Lines with "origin": how many are there in the listing below? Reply with the number only.

- [GIVEN INFORMATION]:
•••
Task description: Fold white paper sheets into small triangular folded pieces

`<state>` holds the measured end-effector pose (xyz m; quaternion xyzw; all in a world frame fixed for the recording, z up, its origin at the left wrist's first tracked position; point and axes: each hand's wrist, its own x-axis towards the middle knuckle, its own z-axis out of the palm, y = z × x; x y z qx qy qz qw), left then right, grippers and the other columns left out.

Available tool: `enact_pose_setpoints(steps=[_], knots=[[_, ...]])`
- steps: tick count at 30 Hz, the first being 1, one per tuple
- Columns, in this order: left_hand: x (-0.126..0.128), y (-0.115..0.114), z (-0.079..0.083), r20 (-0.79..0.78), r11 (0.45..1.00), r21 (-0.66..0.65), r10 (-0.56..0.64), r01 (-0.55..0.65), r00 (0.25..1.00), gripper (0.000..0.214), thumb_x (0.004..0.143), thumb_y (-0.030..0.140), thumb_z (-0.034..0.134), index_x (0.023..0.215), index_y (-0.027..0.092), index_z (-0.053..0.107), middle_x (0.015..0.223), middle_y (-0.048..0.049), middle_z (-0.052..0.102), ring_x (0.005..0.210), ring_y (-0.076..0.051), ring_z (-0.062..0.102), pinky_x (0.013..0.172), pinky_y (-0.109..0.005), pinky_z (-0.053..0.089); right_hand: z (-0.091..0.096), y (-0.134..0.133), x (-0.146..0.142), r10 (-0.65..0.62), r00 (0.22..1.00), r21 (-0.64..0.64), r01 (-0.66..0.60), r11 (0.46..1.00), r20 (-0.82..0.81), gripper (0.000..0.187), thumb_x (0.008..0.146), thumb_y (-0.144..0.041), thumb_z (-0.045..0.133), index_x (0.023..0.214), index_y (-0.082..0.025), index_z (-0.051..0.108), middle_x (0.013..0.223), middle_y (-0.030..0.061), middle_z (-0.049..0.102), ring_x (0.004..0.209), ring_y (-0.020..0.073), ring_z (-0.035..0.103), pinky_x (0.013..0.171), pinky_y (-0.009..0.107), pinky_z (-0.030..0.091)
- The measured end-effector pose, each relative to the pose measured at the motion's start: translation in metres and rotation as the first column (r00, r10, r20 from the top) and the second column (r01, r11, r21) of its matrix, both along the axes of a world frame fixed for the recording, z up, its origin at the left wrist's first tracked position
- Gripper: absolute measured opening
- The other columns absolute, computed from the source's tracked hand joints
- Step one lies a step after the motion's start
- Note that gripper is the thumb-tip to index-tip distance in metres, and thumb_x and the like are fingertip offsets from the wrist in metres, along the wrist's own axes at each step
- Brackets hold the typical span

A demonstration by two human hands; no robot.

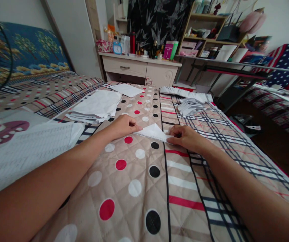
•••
- [WRITTEN ANSWER]:
2